Construction of a gelatin scaffold with water channels for preparing a high performance nanofiltration membrane

Abstract

In order to realize energy saving and resource recovery in desalination and waste-water treatment, it is urgent to develop nanofiltration (NF) membranes with high permeability and selectivity. Therefore, many researchers devote to designing different hydrophilic polymer-interlayers for the thin-film composite (TFC) membranes, targeting to prepare NF membranes with outstanding separation performance. However, the thin polymer-interlayer (<10 nm) can only slow down the diffusion rate of aqueous monomer and affect the interfacial polymerization (IP) process, forming a thin and defect-free polyamide (PA) layer. Herein, we constructed a hydrophilic and homogeneous gelatin (GT) scaffold with a thickness of over 100 nm on polysulfone (PSF) substrate and prepared a PA separation layer by IP process to obtain a high-performance TFC based NF membrane. The scaffold can not only affect the diffusion rate of piperazing (PIP) in IP process to form a thin PA layer, but also provide additional channels for water diffusion, which would significantly improve the permeability of NF membranes. Moreover, the fabricated PA layer has a high cross-linking degree and a negative surface potential, endowing the NF membrane with a high salts rejection rate, especially for divalent anions.
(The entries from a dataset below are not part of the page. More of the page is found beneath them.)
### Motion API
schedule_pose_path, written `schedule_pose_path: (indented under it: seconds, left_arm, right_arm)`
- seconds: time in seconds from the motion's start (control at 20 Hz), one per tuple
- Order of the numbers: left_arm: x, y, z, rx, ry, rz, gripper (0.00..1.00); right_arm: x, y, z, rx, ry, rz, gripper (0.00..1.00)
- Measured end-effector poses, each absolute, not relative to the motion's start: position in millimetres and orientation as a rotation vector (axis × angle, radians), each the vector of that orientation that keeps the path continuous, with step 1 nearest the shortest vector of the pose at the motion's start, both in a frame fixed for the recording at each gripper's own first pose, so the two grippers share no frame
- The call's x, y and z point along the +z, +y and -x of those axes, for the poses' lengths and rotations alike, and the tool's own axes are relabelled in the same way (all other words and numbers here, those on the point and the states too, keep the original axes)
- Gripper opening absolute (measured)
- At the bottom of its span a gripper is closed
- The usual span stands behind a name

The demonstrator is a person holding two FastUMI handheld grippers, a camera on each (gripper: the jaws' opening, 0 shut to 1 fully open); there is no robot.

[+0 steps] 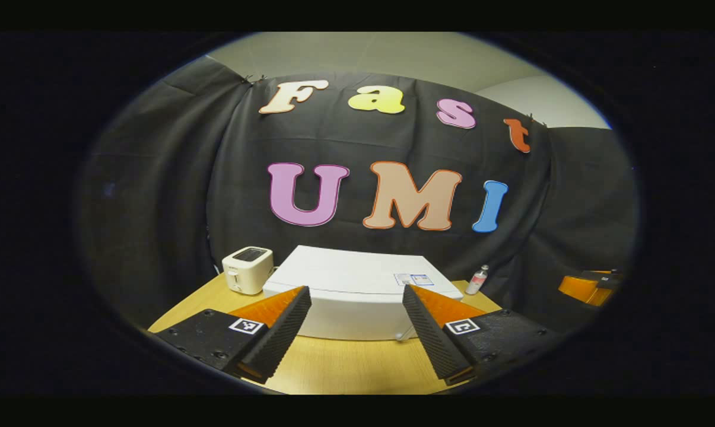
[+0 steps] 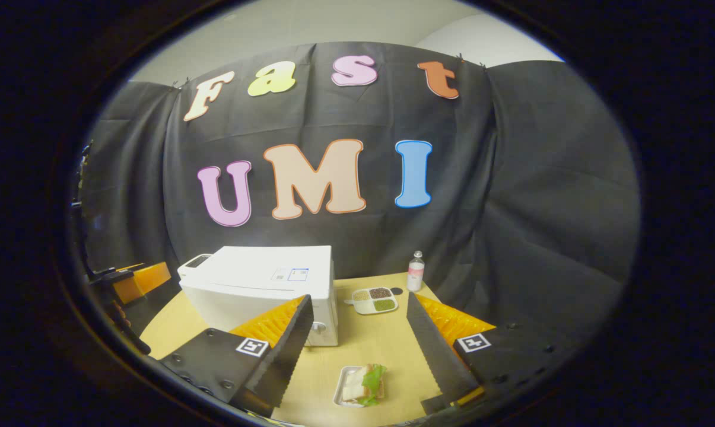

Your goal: Open the microwave oven with the left hand, put the food in, and close the microwave oven.

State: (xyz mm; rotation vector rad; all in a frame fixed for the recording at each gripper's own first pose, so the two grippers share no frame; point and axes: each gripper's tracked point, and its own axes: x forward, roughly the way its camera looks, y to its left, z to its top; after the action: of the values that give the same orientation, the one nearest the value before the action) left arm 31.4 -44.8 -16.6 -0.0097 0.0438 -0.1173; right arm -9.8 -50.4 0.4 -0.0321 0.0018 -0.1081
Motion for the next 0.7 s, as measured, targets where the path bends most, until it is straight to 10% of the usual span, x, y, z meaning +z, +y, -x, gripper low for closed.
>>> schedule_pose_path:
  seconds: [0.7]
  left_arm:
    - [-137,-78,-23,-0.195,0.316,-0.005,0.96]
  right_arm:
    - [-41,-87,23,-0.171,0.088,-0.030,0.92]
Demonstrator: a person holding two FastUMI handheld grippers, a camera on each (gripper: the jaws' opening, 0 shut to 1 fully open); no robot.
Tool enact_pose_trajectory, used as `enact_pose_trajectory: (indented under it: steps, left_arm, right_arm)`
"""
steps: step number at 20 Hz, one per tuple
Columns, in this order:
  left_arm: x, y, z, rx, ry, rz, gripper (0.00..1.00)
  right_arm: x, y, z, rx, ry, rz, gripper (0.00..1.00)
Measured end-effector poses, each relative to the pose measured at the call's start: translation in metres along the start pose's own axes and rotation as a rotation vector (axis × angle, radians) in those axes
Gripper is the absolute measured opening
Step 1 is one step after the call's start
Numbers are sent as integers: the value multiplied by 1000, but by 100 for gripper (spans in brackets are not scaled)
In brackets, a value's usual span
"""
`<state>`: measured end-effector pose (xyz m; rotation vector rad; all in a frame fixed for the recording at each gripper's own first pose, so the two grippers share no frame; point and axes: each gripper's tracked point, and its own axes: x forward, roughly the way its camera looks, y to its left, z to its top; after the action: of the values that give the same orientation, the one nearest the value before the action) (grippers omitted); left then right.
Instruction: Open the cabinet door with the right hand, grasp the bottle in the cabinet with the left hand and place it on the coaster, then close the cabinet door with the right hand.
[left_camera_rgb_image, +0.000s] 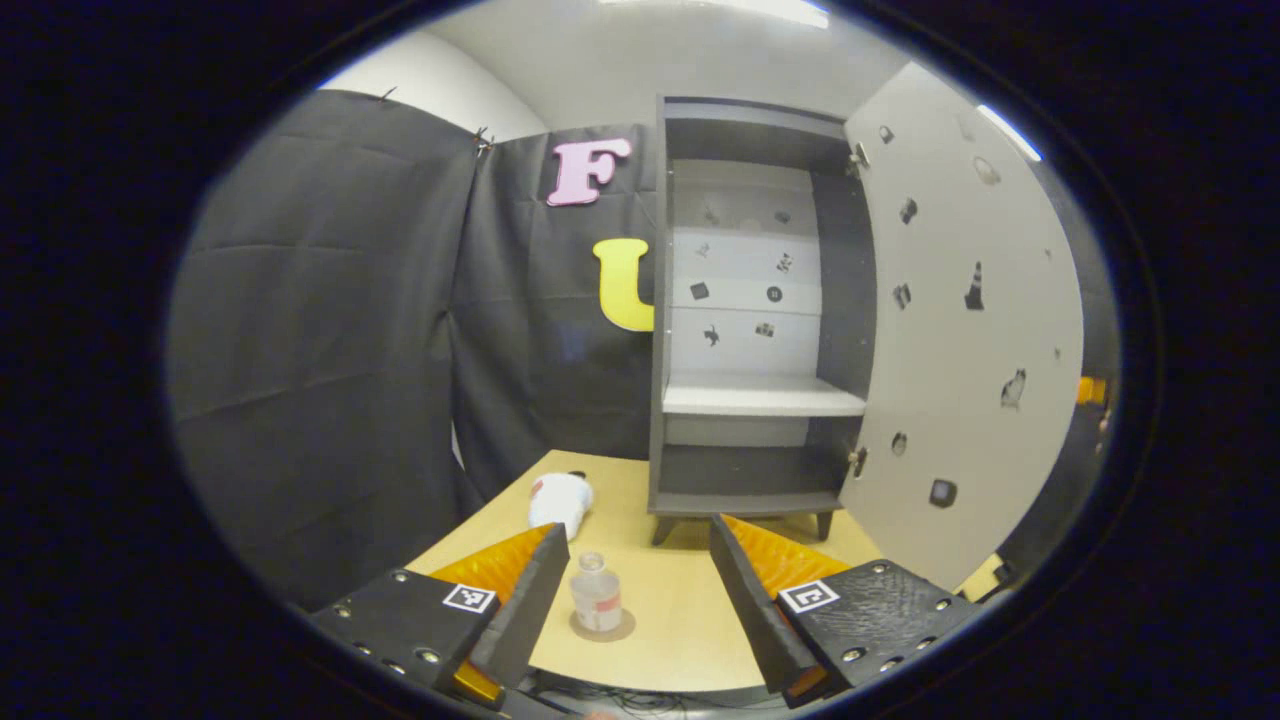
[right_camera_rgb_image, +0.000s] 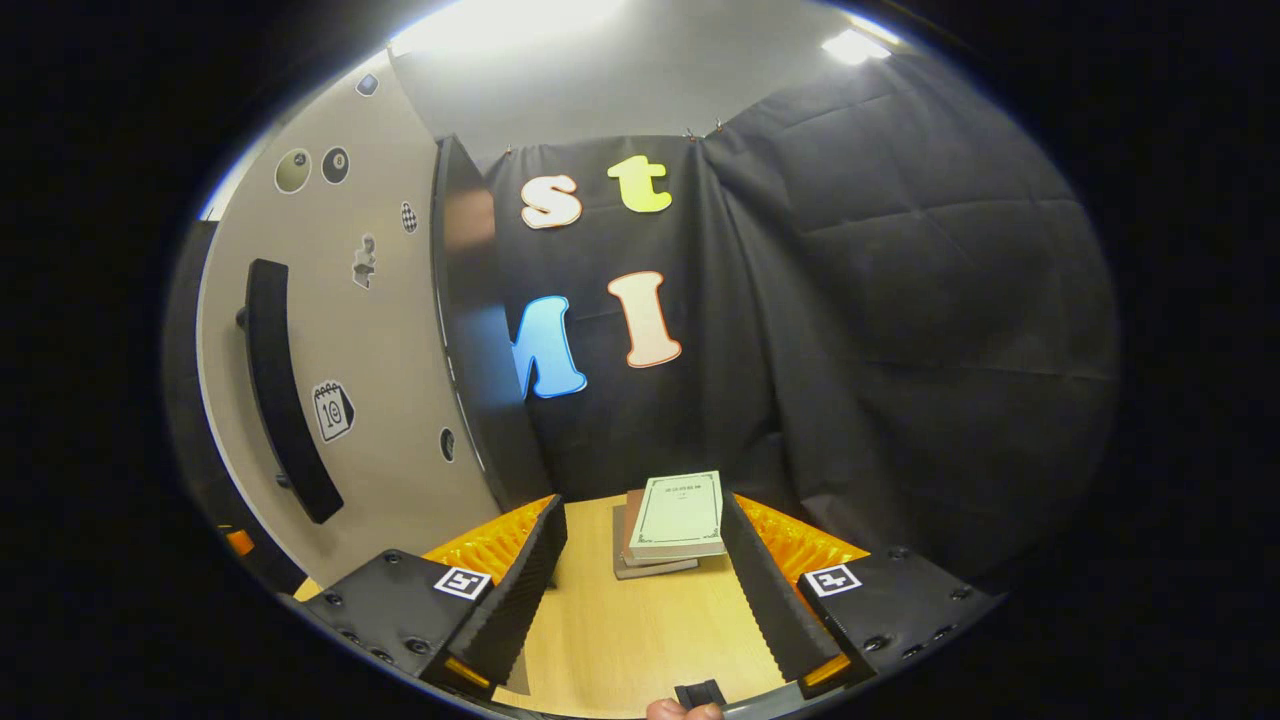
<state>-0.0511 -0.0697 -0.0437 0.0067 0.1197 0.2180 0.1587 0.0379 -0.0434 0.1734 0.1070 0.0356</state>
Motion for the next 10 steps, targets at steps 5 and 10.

Hence the permeability of the resulting NF membrane (up to 16.95 ± 1.18 L m−2 h−1 bar−1) is about 2.5 times as compared with the controlled membrane, while achieving a high Na2SO4 rejection of 99.3% ± 0.2%. In addition, the coefficient of selectivity for NF membrane are 97.73 for αNaCl/Na2SO4 and 45.66 for αNaCl/MgSO4 respectively, which are several times higher than those of the controlled NF membrane. This work provides a low-cost and facile method to prepare a TFC based NF membrane with a high permeability and selectivity.